In the olden days, we used to build all these on top of a drawing abstraction layer with a very simple interface: put a point of color c at point x,y.
Then we wrote drawing classes for each type of object that were based on the low level API.
So there was a Point class that held a PointDrawer that it used when someone called its 'draw()' method. The PointDrawer knew about the Point internals to the extent that it could get the color, x and y and called the low level API to place the point on the display or the paper or to chisel it out of the granite block.
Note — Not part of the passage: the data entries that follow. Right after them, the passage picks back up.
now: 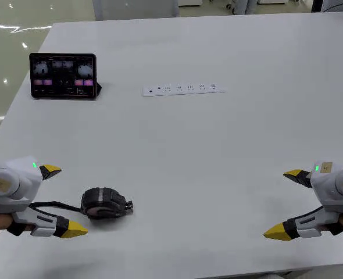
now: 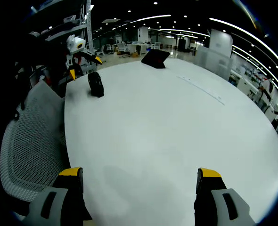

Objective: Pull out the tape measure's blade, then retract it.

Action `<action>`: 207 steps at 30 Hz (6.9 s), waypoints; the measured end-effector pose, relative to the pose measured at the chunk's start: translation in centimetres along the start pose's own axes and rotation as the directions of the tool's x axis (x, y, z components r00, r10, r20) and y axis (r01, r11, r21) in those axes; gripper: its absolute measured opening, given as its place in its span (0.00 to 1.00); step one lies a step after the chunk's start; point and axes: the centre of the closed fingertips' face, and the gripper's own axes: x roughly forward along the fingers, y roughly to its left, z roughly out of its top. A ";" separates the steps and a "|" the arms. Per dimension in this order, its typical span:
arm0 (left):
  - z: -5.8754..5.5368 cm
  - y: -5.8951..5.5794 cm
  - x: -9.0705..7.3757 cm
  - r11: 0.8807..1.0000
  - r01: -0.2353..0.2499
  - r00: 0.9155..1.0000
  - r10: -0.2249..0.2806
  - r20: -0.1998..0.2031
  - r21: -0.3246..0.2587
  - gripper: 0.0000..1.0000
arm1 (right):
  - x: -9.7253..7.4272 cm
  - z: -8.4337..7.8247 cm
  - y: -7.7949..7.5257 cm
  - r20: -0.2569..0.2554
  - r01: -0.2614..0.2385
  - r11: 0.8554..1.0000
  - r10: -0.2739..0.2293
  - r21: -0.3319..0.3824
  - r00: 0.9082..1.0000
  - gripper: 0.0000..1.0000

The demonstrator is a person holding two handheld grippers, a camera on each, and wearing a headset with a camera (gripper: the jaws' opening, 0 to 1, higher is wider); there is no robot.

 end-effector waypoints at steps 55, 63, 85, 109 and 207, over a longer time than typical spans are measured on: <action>1.8 -3.3 5.4 0.934 0.244 0.957 -0.190 -0.218 0.261 0.44 | 8.3 8.1 2.8 0.013 -0.146 0.966 0.152 -0.215 0.988 0.99; 1.8 -2.4 5.9 0.932 0.211 0.964 -0.149 -0.219 0.295 0.29 | 9.2 7.7 3.4 -0.023 -0.181 0.955 0.181 -0.235 0.983 0.99; 1.7 -2.6 6.1 0.926 0.199 0.974 -0.152 -0.166 0.320 0.29 | 14.4 10.3 7.2 -0.016 -0.261 0.938 0.264 -0.228 0.964 0.99; 1.7 -2.5 6.1 0.934 0.213 0.973 -0.177 -0.148 0.288 0.29 | 18.5 13.5 9.1 0.009 -0.266 0.930 0.277 -0.255 0.961 0.89; 1.6 -2.6 6.4 0.942 0.214 0.975 -0.191 -0.109 0.259 0.31 | 22.4 15.5 12.6 -0.109 -0.375 0.844 0.362 -0.383 0.926 0.10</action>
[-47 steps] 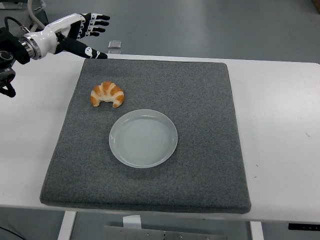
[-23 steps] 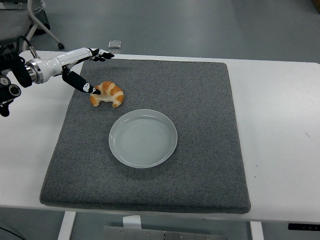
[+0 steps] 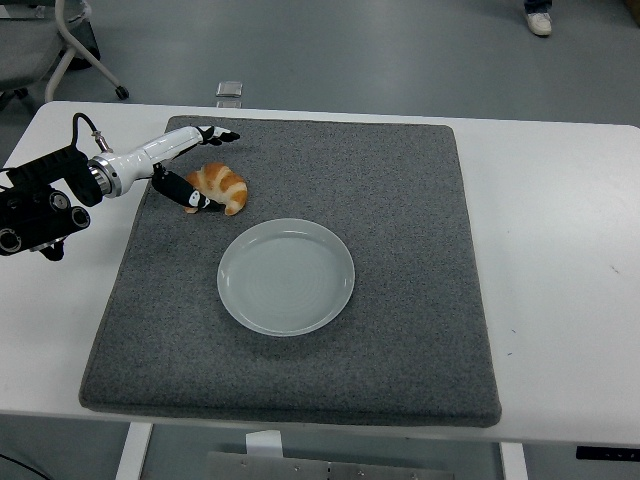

Then there was a Line calls that had a color and two x,y endpoints. The corresponding LineDrawer knew the internals of the Line object and could either create Point objects and tell them to draw themselves or it could call the low level API. This choice lay with the implementer. An alternative was that a new low level method could be added to the API to draw a line. So that made three choices, at three different levels, of how the LineDrawer would work to get the image up on the display.
For each new drawable object, Circle, Arc, Ellipse, Box, FilledBox, etc, there was a corresponding XxxDrawer held inside that did the drawing using some combination of the three levels.
Note that some displays had built in capability to draw arcs and some didn't. This made the choice a device dependent one so there would be a group of 'drawer' subclasses, usually, that would do it. So instead of a LineDrawer there might be a XyzSystems4453DeviceLineDrawer class, amoung others.
This is very confusing but it does allow drawing each thing to have maximum performance (useful if doing animation and you need 24 images per second times however 1000 many arcs there are in the image) plus it makes it pretty easy to add another device thats just like an existing one "except for ...". (You subclass and override the changed stuff, perhaps calling the overriden methods at times.) And if you keep your naming and packaging organized, you can keep the code organized as it grows.
This is all important given that we still, even with the increaed speed available in processors and graphics co-processors, can't draw all the details we need, in the time we have, without being very careful.